I have a dream that one day I can drive my car without fear of being killed for changing lanes or reaching for my wallet. I have a dream that I will not have to fear for my children’s safety if I buy them certain toys.
I have a dream that our government will not jeopardize sacred Native American burial grounds or permit militarized attacks on people who are trying to protect the land and water that has truly always been theirs.
I have a dream that one day clean water in Flint, Michigan, will be an assumption.
I have a dream that my white brothers and sisters will understand how certain daily encounters or lifelong stressors I encounter, which they do not experience because of their race, reinforce our enduring racial hierarchy. I have a dream that they will take me at my word when I discuss the oppression I have faced.
My friends, my dreams may sound vast but my request for all of us is small. I dream that we will not subscribe to the dangerous narrative of racial colorblindness and will instead recognize how our past has shaped our present. I dream that we will examine the ways in which we are ignorant of our own privileges, see how they interact with our daily lives, and adjust our actions accordingly. I want us to be able to confidently say that the United States of America has yet to truly be great but that we as a nation will do the work necessary to take one more step closer to the day when we are great, the day when we follow through on the pledge of liberty and justice for all.

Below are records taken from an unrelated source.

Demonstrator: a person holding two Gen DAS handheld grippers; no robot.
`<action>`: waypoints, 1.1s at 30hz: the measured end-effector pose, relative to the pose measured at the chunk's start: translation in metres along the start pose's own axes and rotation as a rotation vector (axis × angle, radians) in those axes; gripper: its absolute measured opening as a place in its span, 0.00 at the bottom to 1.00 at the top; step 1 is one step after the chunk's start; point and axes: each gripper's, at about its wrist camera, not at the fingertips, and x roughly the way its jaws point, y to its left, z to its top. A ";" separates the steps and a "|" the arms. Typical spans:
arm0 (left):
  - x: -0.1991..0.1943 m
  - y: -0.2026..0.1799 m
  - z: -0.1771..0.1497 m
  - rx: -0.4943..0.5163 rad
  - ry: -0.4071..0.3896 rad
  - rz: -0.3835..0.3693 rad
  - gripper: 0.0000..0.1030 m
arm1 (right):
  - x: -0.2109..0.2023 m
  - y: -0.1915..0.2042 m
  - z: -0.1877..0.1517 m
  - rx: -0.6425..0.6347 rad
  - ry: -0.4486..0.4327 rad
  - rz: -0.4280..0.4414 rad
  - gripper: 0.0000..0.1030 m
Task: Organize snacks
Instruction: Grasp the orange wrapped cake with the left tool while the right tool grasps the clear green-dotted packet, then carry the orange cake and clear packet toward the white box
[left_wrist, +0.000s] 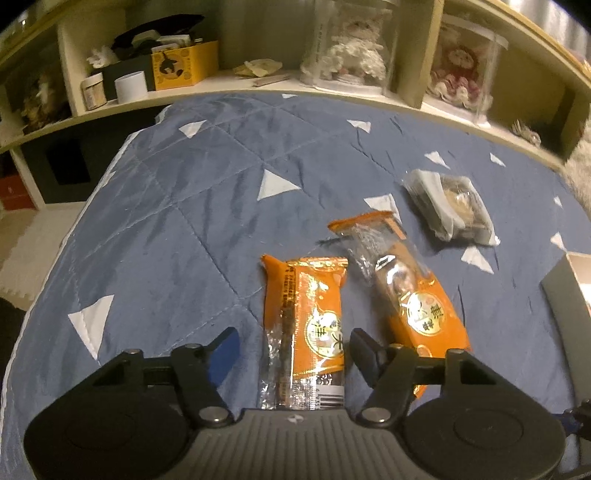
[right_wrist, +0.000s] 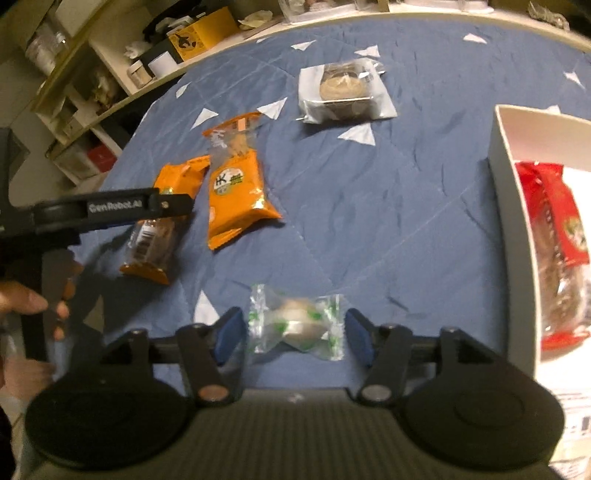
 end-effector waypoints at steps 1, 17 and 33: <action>0.001 -0.001 0.000 0.006 0.003 0.003 0.60 | 0.001 0.002 0.000 -0.004 0.003 0.003 0.77; -0.005 -0.007 -0.005 -0.018 0.041 0.002 0.41 | 0.006 -0.008 0.002 0.114 -0.015 0.023 0.55; -0.065 -0.020 -0.018 -0.125 -0.012 -0.045 0.38 | -0.024 -0.005 0.005 -0.010 -0.099 -0.023 0.36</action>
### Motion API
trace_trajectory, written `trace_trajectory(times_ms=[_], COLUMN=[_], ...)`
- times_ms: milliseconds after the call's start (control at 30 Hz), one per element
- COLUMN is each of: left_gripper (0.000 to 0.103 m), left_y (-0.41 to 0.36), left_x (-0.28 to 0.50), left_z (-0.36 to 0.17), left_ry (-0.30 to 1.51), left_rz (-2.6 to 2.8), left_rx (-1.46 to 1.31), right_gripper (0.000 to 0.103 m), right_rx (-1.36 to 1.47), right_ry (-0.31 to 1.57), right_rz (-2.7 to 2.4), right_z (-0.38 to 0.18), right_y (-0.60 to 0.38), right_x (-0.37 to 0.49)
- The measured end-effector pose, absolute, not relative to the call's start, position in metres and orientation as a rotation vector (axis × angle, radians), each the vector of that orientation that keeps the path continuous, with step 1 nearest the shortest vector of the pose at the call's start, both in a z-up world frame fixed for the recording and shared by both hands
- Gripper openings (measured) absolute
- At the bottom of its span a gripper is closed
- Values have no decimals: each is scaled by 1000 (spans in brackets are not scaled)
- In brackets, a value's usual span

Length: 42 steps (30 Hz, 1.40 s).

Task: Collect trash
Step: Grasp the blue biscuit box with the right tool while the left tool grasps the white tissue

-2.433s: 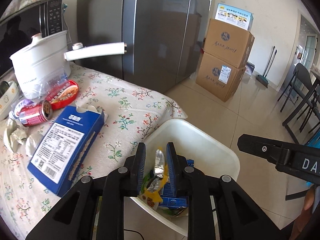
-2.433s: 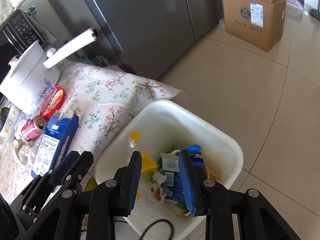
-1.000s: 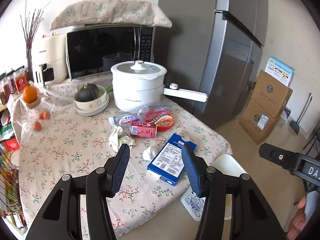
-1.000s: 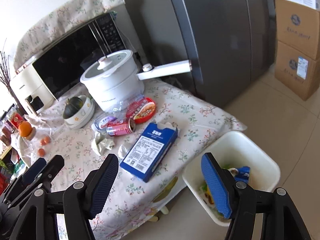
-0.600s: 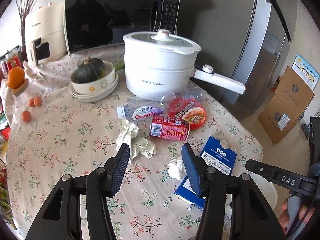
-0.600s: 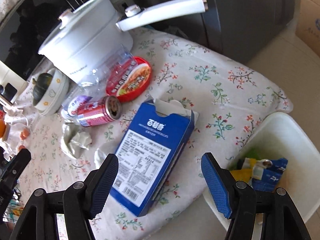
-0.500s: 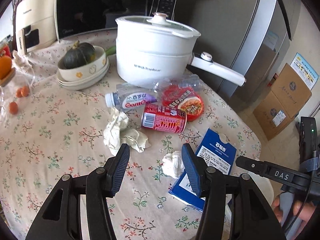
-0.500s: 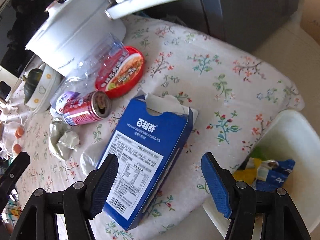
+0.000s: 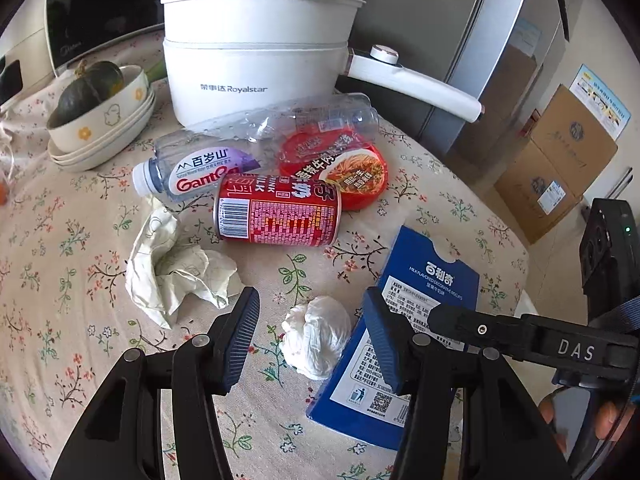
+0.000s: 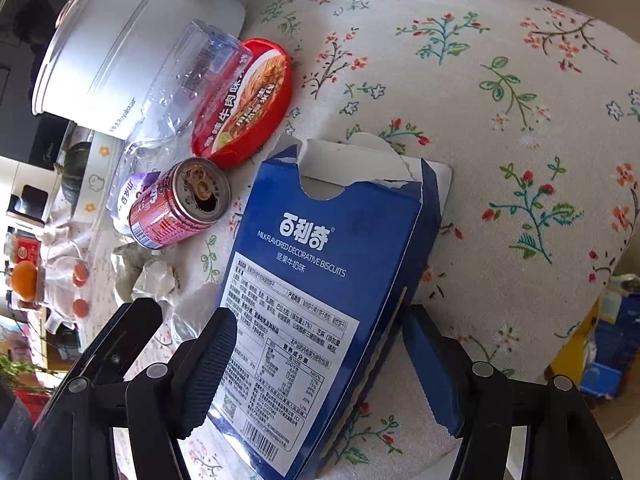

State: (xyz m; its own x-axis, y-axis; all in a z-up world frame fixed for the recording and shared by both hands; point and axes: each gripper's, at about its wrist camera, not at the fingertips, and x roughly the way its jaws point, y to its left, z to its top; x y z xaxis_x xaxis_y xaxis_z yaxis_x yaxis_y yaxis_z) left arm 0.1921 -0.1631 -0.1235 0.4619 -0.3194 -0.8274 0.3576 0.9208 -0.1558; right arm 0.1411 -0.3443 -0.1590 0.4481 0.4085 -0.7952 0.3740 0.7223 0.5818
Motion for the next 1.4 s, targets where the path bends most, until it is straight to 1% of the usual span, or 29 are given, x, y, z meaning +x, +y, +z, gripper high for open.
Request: trace_trajectory(times_ms=[33, 67, 100, 133, 167, 300, 533, 633, 733, 867, 900, 933, 1033, 1133, 1200, 1267, 1400], left_gripper=[54, 47, 37, 31, 21, 17, 16, 17, 25, 39, 42, 42, 41, 36, 29, 26, 26], left_y=[-163, -163, -162, -160, -156, -149, -151, -151, -151, -148, -147, -147, -153, -163, -167, -168, -175], left_x=[194, 195, 197, 199, 203, 205, 196, 194, 192, 189, 188, 186, 180, 171, 167, 165, 161], left_z=[-127, -131, -136, -141, -146, -153, -152, -152, -151, -154, -157, -159, -162, -158, -156, -155, -156], left_ry=[1011, 1017, 1029, 1049, 1069, 1075, 1125, 1141, 1158, 1189, 1195, 1199, 1221, 1187, 1169, 1163, 1149], left_rz=[-417, -421, -429, -443, -460, -511, -556, -531, -512, -502, -505, -517, -582, -602, -607, -609, -574], left_rx=[41, 37, 29, 11, -19, -99, -152, -140, -117, -125, -136, -152, -175, -120, -96, -88, -10], right_gripper=[75, 75, 75, 75, 75, 75, 74, 74, 74, 74, 74, 74, 74, 74, 74, 74, 69], right_rx=[797, 783, 777, 778, 780, 782, 768, 781, 777, 797, 795, 789, 730, 709, 737, 784, 852], right_ry=[1139, 1136, 1131, 1124, 1119, 1102, 1128, 1136, 1139, 1136, 1137, 1137, 1157, 1158, 1152, 1143, 1148], right_rz=[27, 31, 33, 32, 33, 36, 25, 23, 20, 17, 17, 18, 16, 16, 19, 26, 21], right_z=[-159, -158, -159, -159, -160, -161, -159, -160, -159, -160, -160, -159, -157, -157, -158, -160, -161], right_y=[-341, -339, -339, -338, -339, -337, -334, -336, -339, -347, -347, -346, -338, -336, -340, -346, -355], right_x=[143, 144, 145, 144, 144, 144, 131, 121, 111, 101, 101, 100, 101, 98, 96, 93, 86])
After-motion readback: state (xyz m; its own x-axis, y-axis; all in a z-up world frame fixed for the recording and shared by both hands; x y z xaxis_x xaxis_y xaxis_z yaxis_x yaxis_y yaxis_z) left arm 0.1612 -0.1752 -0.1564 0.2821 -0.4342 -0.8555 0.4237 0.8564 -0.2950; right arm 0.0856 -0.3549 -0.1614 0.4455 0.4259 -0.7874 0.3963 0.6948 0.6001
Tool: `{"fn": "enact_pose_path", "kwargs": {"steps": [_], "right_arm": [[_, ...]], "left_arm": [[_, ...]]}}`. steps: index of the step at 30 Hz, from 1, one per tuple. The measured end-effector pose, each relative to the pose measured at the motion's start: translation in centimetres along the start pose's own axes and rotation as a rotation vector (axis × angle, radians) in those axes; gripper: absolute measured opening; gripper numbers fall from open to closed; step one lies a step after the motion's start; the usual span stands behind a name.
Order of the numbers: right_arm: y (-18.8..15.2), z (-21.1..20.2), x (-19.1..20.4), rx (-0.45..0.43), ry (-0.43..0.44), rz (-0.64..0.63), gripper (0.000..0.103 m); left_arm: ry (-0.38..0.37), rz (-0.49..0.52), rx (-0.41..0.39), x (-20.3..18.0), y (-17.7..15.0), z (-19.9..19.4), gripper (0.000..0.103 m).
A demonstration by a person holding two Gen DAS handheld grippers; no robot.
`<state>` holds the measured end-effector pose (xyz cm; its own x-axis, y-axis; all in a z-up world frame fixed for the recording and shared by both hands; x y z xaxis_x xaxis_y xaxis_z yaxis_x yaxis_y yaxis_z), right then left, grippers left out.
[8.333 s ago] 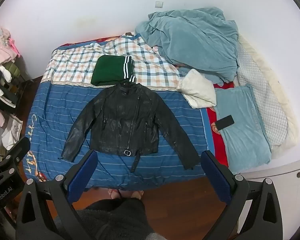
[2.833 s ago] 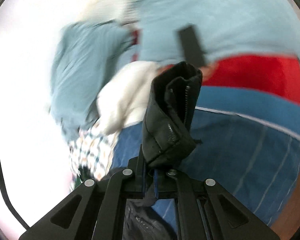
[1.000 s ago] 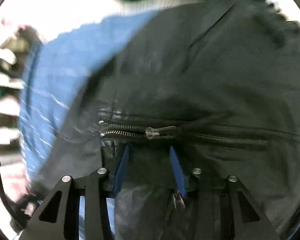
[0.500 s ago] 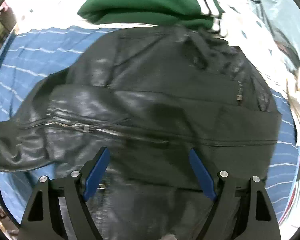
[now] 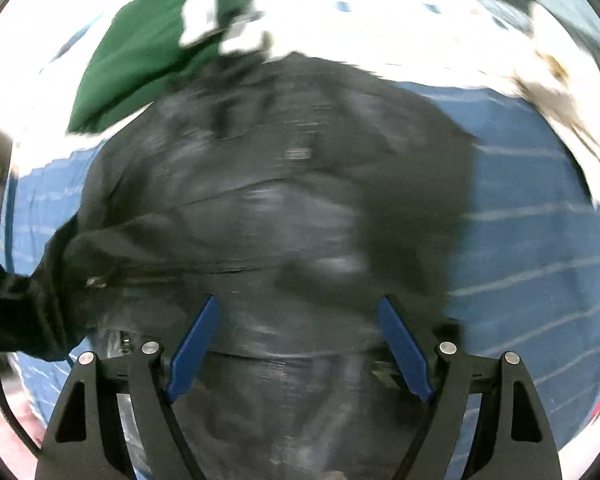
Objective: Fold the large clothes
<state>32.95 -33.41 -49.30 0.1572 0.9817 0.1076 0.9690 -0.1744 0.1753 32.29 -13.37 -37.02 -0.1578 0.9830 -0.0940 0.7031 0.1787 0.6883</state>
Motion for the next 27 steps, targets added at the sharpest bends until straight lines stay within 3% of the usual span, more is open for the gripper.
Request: {"fn": "enact_pose_path", "kwargs": {"steps": [5,10,14,19,27], "right_arm": [[-2.7,-0.8,-9.3,0.018,-0.034,0.110,0.083],[-6.5,0.0,-16.3,0.081,-0.046,0.169,0.083],[-8.9,0.1,-19.8,0.098,-0.012,0.184,0.083],[-10.5,-0.6,-22.0,0.097,0.048,0.171,0.084],[-8.6,-3.5,-21.6,0.069,0.103,0.148,0.084]], "left_arm": [[-0.087,0.137,0.188,-10.6,-6.6,5.0,0.004],[-0.025,0.242,0.330,-14.8,-12.7,9.7,0.005],[0.014,0.272,0.350,-15.4,-14.2,10.6,0.008],[0.004,0.236,0.353,-15.0,-13.9,10.2,0.009],[0.036,0.201,0.338,-14.8,-12.7,9.2,0.014]]}}
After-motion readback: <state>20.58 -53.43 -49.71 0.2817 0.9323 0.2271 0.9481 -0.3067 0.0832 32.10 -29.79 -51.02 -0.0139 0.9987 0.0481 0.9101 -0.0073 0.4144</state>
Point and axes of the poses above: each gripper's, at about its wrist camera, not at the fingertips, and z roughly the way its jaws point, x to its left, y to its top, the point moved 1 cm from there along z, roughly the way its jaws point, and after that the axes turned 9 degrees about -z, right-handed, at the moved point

Today we, the burgeoning generation, had no part in the goings on of 1619 or 1865 or 1963 . . . but we are the leaves that grew from those same troubled roots. We can see that those fibers of injustice are still pulsing through the core of our nation, infused into every one of us whether we like it or not. So for good and for bad it is our responsibility to make more informed decisions as we pursue the great potential that we have.
Sisters and brothers, these are the American dreams that I have. I hope you will pursue them with me as we go together into the future.
Michelle Mann is a senior at Notre Dame. This is an edited version of the essay she wrote for a Great Speeches class.